Data items
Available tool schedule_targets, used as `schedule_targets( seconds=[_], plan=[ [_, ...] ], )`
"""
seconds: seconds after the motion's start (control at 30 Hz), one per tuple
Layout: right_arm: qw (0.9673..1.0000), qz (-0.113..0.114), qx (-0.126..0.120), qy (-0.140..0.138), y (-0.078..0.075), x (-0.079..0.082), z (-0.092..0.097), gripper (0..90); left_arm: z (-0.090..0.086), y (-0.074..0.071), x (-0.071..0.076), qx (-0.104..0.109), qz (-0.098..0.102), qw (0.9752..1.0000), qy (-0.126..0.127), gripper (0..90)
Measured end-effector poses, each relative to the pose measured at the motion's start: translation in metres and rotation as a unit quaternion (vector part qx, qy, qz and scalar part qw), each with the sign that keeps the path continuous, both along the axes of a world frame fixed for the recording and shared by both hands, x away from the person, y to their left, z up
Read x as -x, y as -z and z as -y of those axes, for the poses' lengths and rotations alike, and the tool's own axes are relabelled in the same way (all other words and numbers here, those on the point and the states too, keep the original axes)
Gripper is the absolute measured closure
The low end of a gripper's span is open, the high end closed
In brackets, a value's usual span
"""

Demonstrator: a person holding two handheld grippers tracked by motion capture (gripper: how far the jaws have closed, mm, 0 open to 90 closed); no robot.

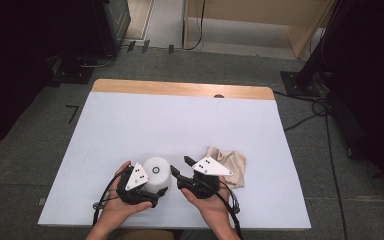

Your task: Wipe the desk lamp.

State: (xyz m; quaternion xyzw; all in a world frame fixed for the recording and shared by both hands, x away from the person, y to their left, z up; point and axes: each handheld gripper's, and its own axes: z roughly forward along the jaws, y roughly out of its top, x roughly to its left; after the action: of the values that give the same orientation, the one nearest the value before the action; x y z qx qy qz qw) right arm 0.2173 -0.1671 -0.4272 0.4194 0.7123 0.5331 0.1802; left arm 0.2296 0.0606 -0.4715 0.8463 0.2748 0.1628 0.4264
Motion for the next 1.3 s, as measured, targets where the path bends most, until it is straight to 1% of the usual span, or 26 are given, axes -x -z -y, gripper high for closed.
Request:
schedule_targets(
  seconds=[0.07, 0.17, 0.2, 0.4, 0.57, 0.7, 0.77, 0.8, 0.9, 1.0, 1.23, 1.3],
  plan=[
    [1.0000, 0.003, -0.008, 0.000, -0.003, 0.001, 0.001, 42.8, 0.002, -0.001, 0.001, -0.006, 0.004, 1.0000, 0.003, 7.6],
    [0.9999, 0.007, -0.008, -0.011, -0.003, 0.003, -0.002, 41.0, 0.003, -0.001, 0.002, -0.009, 0.009, 0.9999, 0.005, 7.7],
    [0.9998, 0.005, -0.008, -0.015, -0.003, 0.003, -0.003, 40.4, 0.003, -0.001, 0.002, -0.010, 0.010, 0.9999, 0.005, 7.7],
    [0.9999, 0.004, -0.006, -0.012, -0.004, 0.004, -0.001, 39.6, 0.005, -0.002, 0.005, -0.015, 0.017, 0.9997, 0.009, 7.7],
    [0.9999, 0.000, -0.013, -0.009, -0.003, 0.002, 0.000, 39.6, 0.007, -0.002, 0.006, -0.017, 0.026, 0.9995, 0.011, 7.7],
    [0.9999, -0.001, -0.013, -0.008, -0.003, 0.001, 0.002, 39.7, 0.008, -0.004, 0.007, -0.020, 0.031, 0.9992, 0.011, 7.8],
    [0.9999, -0.002, -0.012, -0.003, -0.003, 0.000, 0.004, 40.1, 0.008, -0.005, 0.008, -0.020, 0.033, 0.9992, 0.011, 7.8],
    [0.9999, -0.008, -0.015, -0.001, -0.003, 0.001, 0.004, 40.4, 0.008, -0.005, 0.008, -0.019, 0.032, 0.9992, 0.013, 7.8],
    [0.9998, -0.006, -0.019, -0.002, -0.003, 0.000, 0.006, 40.4, 0.007, -0.006, 0.007, -0.004, 0.021, 0.9996, 0.019, 7.8],
    [0.9997, -0.012, -0.023, 0.000, -0.003, 0.000, 0.008, 40.4, 0.008, -0.007, 0.008, -0.007, 0.025, 0.9995, 0.018, 7.8],
    [0.9993, -0.023, -0.028, 0.007, 0.000, -0.002, 0.013, 40.2, 0.007, -0.008, 0.009, -0.008, 0.025, 0.9994, 0.021, 7.8],
    [0.9990, -0.028, -0.035, 0.007, 0.001, -0.003, 0.014, 40.1, 0.007, -0.008, 0.009, -0.008, 0.025, 0.9994, 0.022, 7.8]
  ],
)
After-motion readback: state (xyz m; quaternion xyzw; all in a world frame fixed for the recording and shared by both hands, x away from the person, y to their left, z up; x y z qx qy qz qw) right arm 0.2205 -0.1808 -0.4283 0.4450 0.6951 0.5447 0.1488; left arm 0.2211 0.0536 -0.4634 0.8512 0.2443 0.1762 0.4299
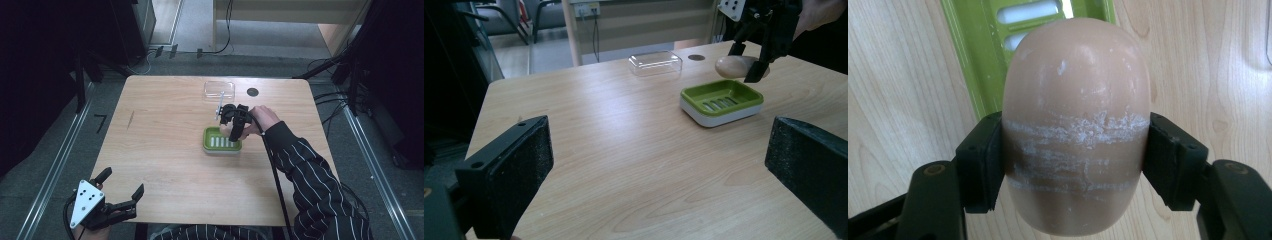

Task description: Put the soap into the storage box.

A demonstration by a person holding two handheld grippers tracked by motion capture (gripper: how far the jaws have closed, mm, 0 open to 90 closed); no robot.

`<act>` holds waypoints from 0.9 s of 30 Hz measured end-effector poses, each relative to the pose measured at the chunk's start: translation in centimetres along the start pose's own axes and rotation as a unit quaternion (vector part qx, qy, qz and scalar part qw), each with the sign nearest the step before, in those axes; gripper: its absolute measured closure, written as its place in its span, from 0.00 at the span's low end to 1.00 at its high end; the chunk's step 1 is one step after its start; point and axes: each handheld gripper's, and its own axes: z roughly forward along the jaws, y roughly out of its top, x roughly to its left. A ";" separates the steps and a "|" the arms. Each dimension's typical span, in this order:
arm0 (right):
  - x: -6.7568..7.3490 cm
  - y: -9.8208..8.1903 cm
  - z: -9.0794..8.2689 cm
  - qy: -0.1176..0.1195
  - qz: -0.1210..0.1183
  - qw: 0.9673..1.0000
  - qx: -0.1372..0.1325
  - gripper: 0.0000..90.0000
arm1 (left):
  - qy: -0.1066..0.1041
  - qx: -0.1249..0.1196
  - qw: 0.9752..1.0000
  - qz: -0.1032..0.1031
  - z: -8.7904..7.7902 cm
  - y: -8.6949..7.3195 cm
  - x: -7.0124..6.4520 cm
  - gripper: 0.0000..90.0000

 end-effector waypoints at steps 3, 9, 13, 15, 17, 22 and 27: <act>0.1 0.3 0.1 0.000 -0.001 1.000 -0.001 0.37 | 0.000 0.000 1.000 0.000 0.0 0.0 0.0 0.00; 0.2 0.7 0.5 0.004 -0.005 1.000 -0.003 0.37 | 0.000 0.000 1.000 0.001 0.0 0.0 0.0 0.00; 0.3 0.8 0.7 0.005 -0.005 1.000 -0.002 0.37 | -0.001 0.000 1.000 0.000 0.0 0.0 0.0 0.00; 0.3 0.9 0.9 0.006 -0.005 1.000 -0.003 0.37 | 0.000 -0.001 1.000 0.001 0.0 0.0 0.0 0.00; 0.3 0.9 1.1 0.007 -0.007 1.000 -0.004 0.37 | 0.000 -0.001 1.000 0.000 0.0 0.0 0.0 0.00; 0.4 1.2 1.4 0.009 -0.011 1.000 -0.004 0.37 | -0.001 0.000 1.000 0.001 0.0 0.0 0.0 0.00; 0.5 1.5 1.8 0.009 -0.008 1.000 -0.004 0.37 | -0.001 0.000 1.000 0.001 0.0 0.0 0.0 0.00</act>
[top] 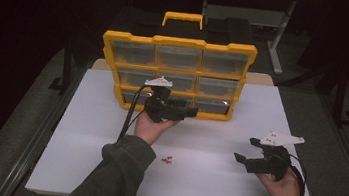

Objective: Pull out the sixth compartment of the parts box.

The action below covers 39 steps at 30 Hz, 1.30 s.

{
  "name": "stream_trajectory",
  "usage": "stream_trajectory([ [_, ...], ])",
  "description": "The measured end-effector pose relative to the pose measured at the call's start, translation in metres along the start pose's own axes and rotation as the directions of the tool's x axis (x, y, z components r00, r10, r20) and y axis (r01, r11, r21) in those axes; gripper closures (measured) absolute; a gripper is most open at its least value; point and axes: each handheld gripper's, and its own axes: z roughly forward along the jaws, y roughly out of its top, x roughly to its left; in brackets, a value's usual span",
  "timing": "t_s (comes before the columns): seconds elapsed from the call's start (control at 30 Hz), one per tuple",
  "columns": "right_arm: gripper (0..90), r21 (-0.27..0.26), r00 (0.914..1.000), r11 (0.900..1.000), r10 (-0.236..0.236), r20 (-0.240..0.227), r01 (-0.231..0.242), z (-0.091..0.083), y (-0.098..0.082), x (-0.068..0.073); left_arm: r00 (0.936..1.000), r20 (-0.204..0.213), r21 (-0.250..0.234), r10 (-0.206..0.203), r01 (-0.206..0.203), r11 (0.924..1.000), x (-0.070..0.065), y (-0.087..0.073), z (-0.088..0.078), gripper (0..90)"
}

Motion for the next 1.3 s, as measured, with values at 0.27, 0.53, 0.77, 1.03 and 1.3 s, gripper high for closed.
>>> stream_trajectory([
  [0.27,20.0,-0.011,1.0000,1.000,-0.003,-0.001,0.003,0.000,0.000,-0.002,0.9936,-0.031,-0.064,-0.109,0.107,0.9923,0.004,0.010,0.021,40.1],
  [0.53,20.4,-0.013,1.0000,1.000,0.002,0.004,-0.002,0.001,0.001,-0.002,0.9855,-0.010,-0.130,-0.169,0.167,0.9774,0.000,0.018,0.042,46.4],
  [0.77,20.9,-0.016,1.0000,1.000,0.007,-0.003,-0.007,0.000,0.001,-0.003,0.9698,0.023,-0.171,-0.243,0.243,0.9548,-0.004,0.025,0.056,52.0],
  [1.03,22.3,-0.022,0.9999,1.000,-0.008,-0.015,0.008,0.000,0.000,-0.001,0.9636,0.043,-0.171,-0.264,0.267,0.9483,-0.005,0.025,0.067,58.3],
  [1.3,23.0,-0.030,0.9998,0.999,-0.013,-0.017,0.012,-0.001,0.000,0.000,0.9386,0.069,-0.236,-0.338,0.345,0.9086,-0.007,0.026,0.074,69.3],
])
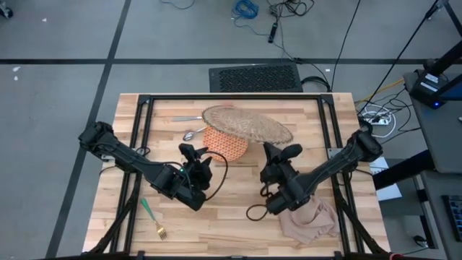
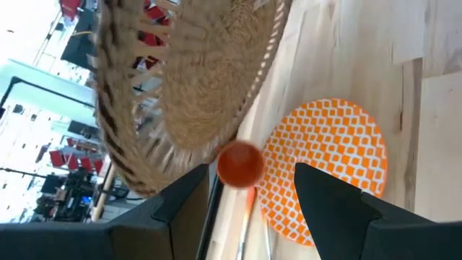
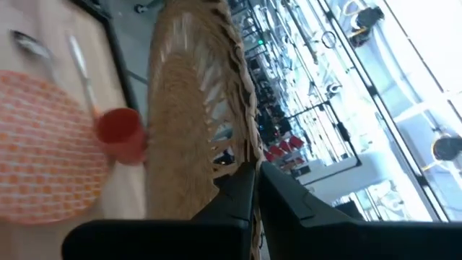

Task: Set table place
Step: Move the mat to the center of the table

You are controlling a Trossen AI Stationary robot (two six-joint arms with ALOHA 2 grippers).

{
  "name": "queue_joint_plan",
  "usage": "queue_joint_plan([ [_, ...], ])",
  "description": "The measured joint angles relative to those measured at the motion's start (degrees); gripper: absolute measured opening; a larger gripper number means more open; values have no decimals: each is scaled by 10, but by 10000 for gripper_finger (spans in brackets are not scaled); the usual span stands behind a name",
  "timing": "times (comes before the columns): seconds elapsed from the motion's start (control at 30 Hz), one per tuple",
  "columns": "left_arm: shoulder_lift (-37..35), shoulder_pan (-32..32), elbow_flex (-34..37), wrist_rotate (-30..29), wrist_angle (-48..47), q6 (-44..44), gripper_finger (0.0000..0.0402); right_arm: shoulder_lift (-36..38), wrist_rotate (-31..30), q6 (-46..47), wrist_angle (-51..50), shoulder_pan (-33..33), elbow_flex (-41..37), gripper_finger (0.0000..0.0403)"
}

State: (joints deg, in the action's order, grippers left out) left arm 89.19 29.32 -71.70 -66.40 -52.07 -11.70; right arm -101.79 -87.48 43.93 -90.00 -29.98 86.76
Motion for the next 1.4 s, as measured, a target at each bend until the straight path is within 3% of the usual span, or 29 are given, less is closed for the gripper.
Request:
queue_joint_plan([
  [0.3, -7, 1, 0, -28, -53, -23, 192, 37, -24, -32, 7, 1, 0, 0],
  [0.6, -102, 17, 0, -59, -86, -69, 192, 24, -13, -201, 171, -56, 0, 0],
  [0.97, -227, 69, -9, -71, -64, -73, 192, -38, 218, -279, 313, -100, 0, 0],
  [1.17, -238, 71, -9, -71, -64, -63, 192, -60, 323, -393, 488, -115, 0, 0],
  [1.4, -238, 71, -9, -71, -65, -59, 192, -59, 367, -397, 554, -148, 2, 0],
])
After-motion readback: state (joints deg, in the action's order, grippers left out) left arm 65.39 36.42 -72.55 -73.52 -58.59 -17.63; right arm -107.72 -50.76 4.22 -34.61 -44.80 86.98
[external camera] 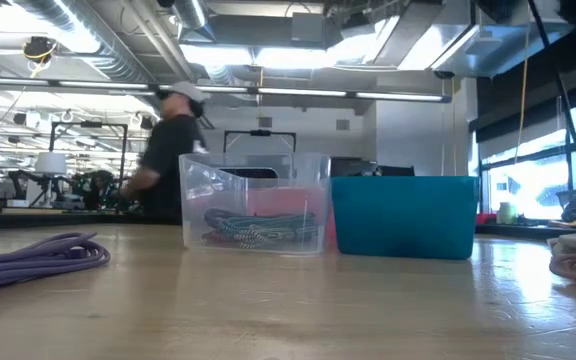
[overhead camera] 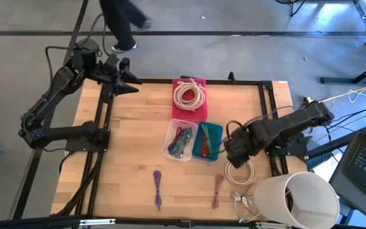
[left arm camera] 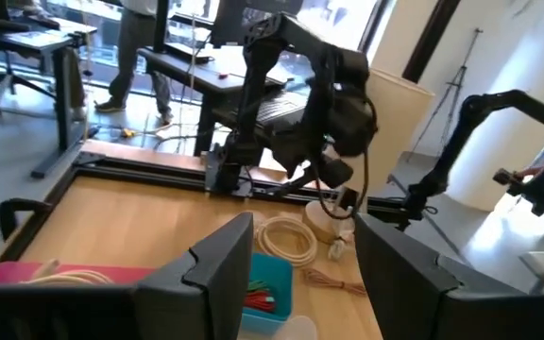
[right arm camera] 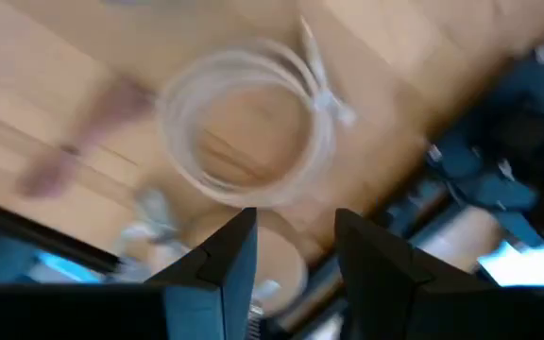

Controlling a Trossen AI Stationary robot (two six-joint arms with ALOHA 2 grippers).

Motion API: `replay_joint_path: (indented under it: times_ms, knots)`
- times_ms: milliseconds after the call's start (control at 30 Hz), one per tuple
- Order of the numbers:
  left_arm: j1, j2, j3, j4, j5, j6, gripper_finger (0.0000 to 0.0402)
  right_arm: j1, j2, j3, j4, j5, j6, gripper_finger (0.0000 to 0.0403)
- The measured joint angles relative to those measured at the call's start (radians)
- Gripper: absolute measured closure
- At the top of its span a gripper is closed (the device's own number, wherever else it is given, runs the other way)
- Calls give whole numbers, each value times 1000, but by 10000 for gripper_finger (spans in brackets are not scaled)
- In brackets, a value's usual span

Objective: Pick & Place USB Port
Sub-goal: Put the brown HDMI cable into the pink bin

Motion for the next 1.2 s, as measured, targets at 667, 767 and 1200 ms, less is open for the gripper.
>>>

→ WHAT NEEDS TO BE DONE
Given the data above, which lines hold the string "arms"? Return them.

→ YOUR RESPONSE
`<act>` holds waypoints from 0.9 s of 30 Hz measured end-effector poses, each relative to the pose measured at the chunk's start: translation in centimetres along the start pose's own axes and rotation as a unit quaternion (vector part qx, qy, qz and scalar part qw), each with the sign nearest the step before, in those axes; gripper: its absolute measured closure, written as its place in its span, from 0.00 at the span's low end to 1.00 at its high end; the chunk's step 1 is one step after its start; point and axes: each handheld gripper's, and its own axes: z roughly forward along the jaws, y roughly out of its top, x roughly to its left. A ";" separates the steps and a "|" the arms. Each dimension's typical span, in this order:
You are controlling a Trossen AI Stationary robot (two six-joint arms with ALOHA 2 grippers).
Controlling a Trossen AI Stationary robot (two six-joint arms with ALOHA 2 grippers).

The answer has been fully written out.